Measured Thinking: Reasoning with Numbers
about World Events, Health, Science, and Social Issues
Interdisciplinary Studies
100-01, Fall 2007
Neil Lutsky
Olin 111, x4379
nlutsky@carleton.edu
“the cognitive skill to distinguish among hope, faith,
possibility, probability, and certitude
are potent weapons in anyone’s political survival kit and can be applied in all
areas of life and society.”
-Robert Kuhn,
American Scientist, September, 2003
This course addresses one of the signal features of contemporary academic,
professional, public, and personal life: a reliance on information and
arguments involving numbers.
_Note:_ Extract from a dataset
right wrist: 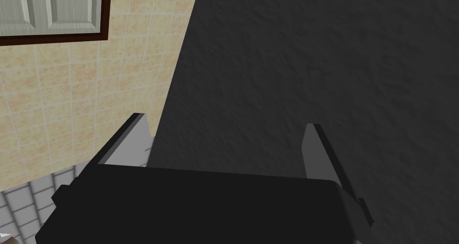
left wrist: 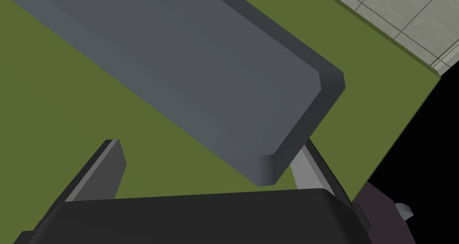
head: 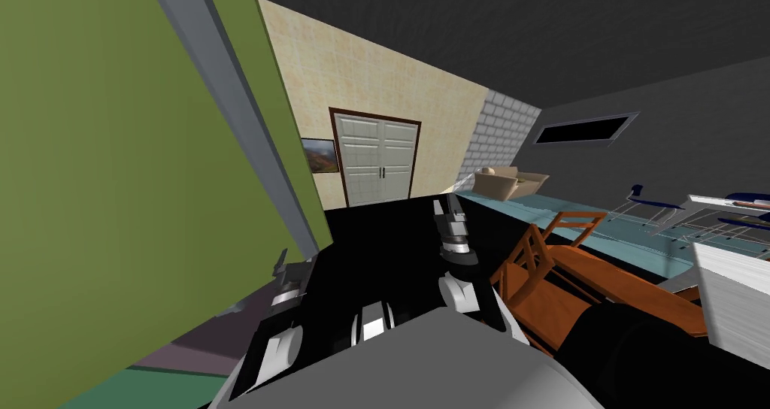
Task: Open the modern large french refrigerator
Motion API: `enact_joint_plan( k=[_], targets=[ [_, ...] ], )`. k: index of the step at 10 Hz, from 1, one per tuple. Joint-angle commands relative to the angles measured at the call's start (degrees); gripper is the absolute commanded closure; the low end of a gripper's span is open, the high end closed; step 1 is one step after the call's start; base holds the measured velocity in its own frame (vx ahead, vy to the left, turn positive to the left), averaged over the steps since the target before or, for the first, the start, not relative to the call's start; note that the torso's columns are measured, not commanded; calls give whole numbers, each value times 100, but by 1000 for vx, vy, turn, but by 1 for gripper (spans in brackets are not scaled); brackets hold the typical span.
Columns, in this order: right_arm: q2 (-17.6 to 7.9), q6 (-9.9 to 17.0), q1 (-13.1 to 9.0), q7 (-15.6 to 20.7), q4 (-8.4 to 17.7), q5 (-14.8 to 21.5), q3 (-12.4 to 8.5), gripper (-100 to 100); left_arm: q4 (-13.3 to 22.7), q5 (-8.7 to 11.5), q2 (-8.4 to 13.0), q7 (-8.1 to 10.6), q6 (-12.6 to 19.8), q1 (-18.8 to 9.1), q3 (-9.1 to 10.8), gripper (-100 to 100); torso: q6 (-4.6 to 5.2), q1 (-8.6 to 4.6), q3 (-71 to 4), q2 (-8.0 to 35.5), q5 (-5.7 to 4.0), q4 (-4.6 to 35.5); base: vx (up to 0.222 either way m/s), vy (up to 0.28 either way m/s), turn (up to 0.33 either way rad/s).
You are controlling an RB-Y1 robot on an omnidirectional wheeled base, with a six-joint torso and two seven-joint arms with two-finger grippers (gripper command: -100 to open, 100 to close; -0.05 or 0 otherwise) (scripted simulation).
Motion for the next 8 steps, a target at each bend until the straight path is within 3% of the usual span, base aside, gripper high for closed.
enact_joint_plan(
  k=[1, 2, 3, 8],
  targets=[
    [0, 0, 0, 0, 0, 0, 0, 0, -324, 45, 44, 8, 350, -108, 47, -100, -4, -13, 7, 15, -10, 11, -42, -18, 20],
    [0, 0, 0, 0, 0, 0, 0, 0, -228, 26, 5, -28, 321, -18, 25, -100, -7, -22, 10, 22, -21, 26, -10, -4, 7],
    [0, 0, -1, 0, 0, 0, 1, 0, -224, 28, 8, -32, 375, -10, 31, 0, -12, -12, 5, 11, -13, 12, 0, 0, 0],
    [0, 0, 0, 0, 0, 0, 0, 0, -163, 26, 6, -39, 425, 40, 23, 0, -18, 27, -23, -38, 11, -24, 0, 0, 0]
  ],
)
Given this, we need to be able to evaluate
quantitative evidence thoughtfully and critically, and to employ quantitative
skills to their best advantage to contribute to society. This seminar is
designed to help you strengthen these abilities and to learn more about the
role of quantification in contemporary discourse.
In this course,
we will work together to identify general rules or principles that may help
guide our understanding and evaluation of a wide variety of claims about the
world. Some of what it will take to do so will require a modest introduction to
statistics and research methodology--and we will pursue that background when
necessary--but most of what we need will involve sharp and attentive thinking
about how quantitative information is generated, summarized, evaluated, and
represented. What I hope this course will show you is that developing the habit
of thinking intelligently about quantitative claims is vitally important, not
that difficult, and even highly enjoyable.
A benefit of
taking this seminar is that you will be learning about quantitative reasoning
without the pressures associated with standard grading. You will pass
this course as long as you attend and participate in the seminar regularly, and
complete, with due diligence, the assigned readings and required projects. I
will say more about the projects in class, but they will involve writing about
quantitative information and revising that writing. This is a WR (writing rich) course, and you will work on
refining your writing skills in this course as we address how to construct
sound and principled arguments using quantitative evidence.
Seminar Books:
Best, J. (2004). More
damned lies and statistics.
Berkeley: University of California Press.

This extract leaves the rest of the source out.